La manifestación de este sábado será un éxito; convocada para exigir la salida de la cárcel de los consejeros de la Generalitat cesados y de los dirigentes de Òmnium y ANC, pero también para apoyar a la otra mitad del gobierno de la república refugiado en Bruselas, está pensada para subrayar aquello que une y no para magnificar las diferencias existentes en el seno del movimiento independentista. Que las hay y muchas. La decisión del Tribunal Supremo de dictar prisión eludible con el pago de fianza para los integrantes soberanistas de la Mesa del Parlament no restará un solo participante.

La libertad y la defensa del autogobierno son dos argumentos potentes, capaces de movilizar una amplia base social propia del catalanismo político, mucho más transversal que el independentismo estricto, y de frenar el crecimiento de las grietas del movimiento, aunque solo sea por unas horas.

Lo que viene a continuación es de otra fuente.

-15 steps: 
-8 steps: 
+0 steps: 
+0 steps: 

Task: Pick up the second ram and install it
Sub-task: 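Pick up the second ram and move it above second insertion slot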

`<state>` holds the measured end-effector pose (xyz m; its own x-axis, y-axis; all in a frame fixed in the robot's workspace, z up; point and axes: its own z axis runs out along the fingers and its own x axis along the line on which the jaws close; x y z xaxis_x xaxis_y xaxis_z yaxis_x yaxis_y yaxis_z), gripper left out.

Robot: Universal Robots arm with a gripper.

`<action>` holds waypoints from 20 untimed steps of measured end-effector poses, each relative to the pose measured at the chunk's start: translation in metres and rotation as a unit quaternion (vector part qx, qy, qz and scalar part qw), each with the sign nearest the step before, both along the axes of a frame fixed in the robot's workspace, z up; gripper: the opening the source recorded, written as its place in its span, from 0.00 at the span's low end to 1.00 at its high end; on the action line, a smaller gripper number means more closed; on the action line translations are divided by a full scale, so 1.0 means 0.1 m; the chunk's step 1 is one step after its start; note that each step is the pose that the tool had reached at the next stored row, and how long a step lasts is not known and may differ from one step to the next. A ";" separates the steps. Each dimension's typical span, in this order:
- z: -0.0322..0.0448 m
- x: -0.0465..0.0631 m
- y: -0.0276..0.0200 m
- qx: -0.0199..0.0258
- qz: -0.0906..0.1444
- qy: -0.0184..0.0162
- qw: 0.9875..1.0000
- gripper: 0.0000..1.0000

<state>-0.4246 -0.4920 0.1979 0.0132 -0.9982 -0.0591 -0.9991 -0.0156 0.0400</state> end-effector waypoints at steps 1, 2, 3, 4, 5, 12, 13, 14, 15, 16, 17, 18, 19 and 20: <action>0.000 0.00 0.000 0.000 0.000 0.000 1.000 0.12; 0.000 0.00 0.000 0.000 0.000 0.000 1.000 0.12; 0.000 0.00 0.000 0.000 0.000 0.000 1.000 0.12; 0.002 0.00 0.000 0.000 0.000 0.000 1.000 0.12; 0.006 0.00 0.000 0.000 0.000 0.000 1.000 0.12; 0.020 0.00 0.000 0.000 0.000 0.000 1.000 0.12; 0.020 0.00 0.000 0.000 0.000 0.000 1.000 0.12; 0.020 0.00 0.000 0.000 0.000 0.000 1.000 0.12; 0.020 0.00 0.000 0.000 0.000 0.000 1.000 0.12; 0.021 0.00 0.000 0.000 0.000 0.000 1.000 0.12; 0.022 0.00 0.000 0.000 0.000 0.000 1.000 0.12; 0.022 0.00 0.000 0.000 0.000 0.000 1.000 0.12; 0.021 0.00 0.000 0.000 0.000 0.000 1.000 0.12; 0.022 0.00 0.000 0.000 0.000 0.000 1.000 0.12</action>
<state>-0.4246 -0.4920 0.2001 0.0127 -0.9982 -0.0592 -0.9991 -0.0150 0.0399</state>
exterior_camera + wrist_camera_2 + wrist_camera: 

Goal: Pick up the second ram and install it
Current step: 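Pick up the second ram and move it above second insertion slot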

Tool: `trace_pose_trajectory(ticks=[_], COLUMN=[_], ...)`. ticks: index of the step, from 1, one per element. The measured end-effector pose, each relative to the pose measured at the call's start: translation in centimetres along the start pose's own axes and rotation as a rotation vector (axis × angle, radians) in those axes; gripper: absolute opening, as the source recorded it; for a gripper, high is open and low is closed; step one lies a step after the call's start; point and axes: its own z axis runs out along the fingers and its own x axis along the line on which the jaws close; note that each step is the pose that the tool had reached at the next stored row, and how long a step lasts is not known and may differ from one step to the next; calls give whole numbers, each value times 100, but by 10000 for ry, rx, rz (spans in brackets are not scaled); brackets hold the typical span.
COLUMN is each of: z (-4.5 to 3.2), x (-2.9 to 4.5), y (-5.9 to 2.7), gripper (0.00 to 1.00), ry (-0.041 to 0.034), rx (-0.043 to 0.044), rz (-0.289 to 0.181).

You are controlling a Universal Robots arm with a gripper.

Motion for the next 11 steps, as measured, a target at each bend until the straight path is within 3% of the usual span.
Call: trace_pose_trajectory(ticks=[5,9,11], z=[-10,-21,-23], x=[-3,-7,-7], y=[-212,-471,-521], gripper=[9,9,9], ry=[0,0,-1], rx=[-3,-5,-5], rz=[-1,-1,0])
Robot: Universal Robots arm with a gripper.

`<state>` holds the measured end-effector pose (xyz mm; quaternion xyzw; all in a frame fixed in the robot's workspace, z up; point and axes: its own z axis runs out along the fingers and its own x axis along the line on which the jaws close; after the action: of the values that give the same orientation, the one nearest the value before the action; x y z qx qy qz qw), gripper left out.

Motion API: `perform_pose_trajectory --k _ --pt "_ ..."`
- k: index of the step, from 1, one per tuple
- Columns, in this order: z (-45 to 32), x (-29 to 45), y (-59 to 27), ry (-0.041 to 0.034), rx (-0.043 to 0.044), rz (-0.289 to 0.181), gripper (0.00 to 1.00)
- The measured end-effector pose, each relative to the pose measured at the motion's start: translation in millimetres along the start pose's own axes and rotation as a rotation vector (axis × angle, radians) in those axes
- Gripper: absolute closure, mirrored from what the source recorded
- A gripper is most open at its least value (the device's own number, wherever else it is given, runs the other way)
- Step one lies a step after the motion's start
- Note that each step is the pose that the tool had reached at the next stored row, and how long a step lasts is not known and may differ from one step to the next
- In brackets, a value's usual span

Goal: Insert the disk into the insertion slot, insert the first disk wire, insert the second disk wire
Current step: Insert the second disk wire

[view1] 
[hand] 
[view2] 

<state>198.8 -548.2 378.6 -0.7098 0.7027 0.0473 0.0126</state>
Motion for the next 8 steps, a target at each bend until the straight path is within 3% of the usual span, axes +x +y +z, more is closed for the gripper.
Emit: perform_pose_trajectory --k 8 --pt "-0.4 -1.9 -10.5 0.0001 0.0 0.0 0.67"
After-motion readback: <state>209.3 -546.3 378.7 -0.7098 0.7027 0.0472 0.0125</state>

Las listas electorales (todavía no cerradas) están confirmando la pervivencia de objetivos contrapuestos entre los dos partidos independentistas del sistema; la desconfianza entre estos dos partidos y la CUP (dueña de las calles y las huelgas); las diferencias tácticas entre el presidente legítimo de la Generalitat y estos tres partidos; y el malestar entre los activistas y todos los políticos (salvo Puigdemont) por su incapacidad para preservar la aparente unidad de acción que unos cuantos miles de estos pretenden salvar por su cuenta.

El panorama de los intereses electorales del independentismo es el de la crisis interna en toda regla; tan solo una nueva equivocación del Estado, siempre posible dada su tendencia acreditada por el exceso antidemocrático, podría salvaguardar in extremis la unidad salvadora. De todas maneras, las modestas esperanzas de moderación depositadas en el Tribunal Supremo se han cumplido; sin atacar el fondo de los polémicos tipos delictivos aplicados a los acusados, ha actuado de forma diferente a la Audiencia Nacional. Es un pequeño paso para recuperar la normalidad mínima exigible ante unas elecciones; pero es un pasito dado, además, a partir de una revelación inesperada: incluso Carme Forcadell, la heroína del Procés, tenía conciencia de la inexistente proclamación de la república.

Un día antes de la declaración judicial de la presidenta del Parlament, miles de personas se concentraron para pedir la libertad de los presos (ni tan solo Amnistía Internacional se ve capaz de calificarlos de presos políticos) y defender la república virtual que ella negaría unas horas más tarde. Seguramente, para no complicar su comprometida situación judicial, se entiende perfectamente. A cuenta de abrir, sin embargo, la puerta a una decepción lógica que obliga a hacerse una pregunta elemental: los líderes de esta ilusión colectiva, los responsables de este desastre político, social y económico, los promotores de tanta confusión institucional, ellas y ellos, autores de discursos enardecidos apelando a la invencible desobediencia y resistencia al estado opresor, ¿no deberían mantener una digna coherencia por respeto a la multitud de seguidores que cortan carreteras en su nombre y asisten fielmente a todas las manifestaciones a los que se les convoca para reivindicar aquello que no es?

Uno de los dirigentes independentistas que más aparecen en televisión estos días lo decía sottovoce a los pocos minutos de finalizar el pleno del Parlament en el que se suponía había sucedido algo transcendente: bueno, se acabó la performance, ¿y ahora qué?  Bueno, pues ahora, la aceptación del 155 de obra y palabra; participando en las elecciones convocadas por el presidente del 155 y asumiendo esta legalidad ante el juez. De hecho, los funcionarios de la administración catalana ya pasaron por alto las apelaciones a la desobediencia formuladas por el consejero Raül Romeva, supieron interpretar correctamente el silencio del gobierno cesado y los gestos de serenidad del mayor de los Mossos al ser substituido por su segundo en la línea de mando por orden del ministerio del Interior.

Ahora resulta que el 155 gobierna Cataluña como quien no quiere la cosa por culpa de una performance independentista y por la reacción furibunda y forzando los límites de la Constitución del gobierno del PP con el apoyo de PSOE y Ciudadanos. Demencial.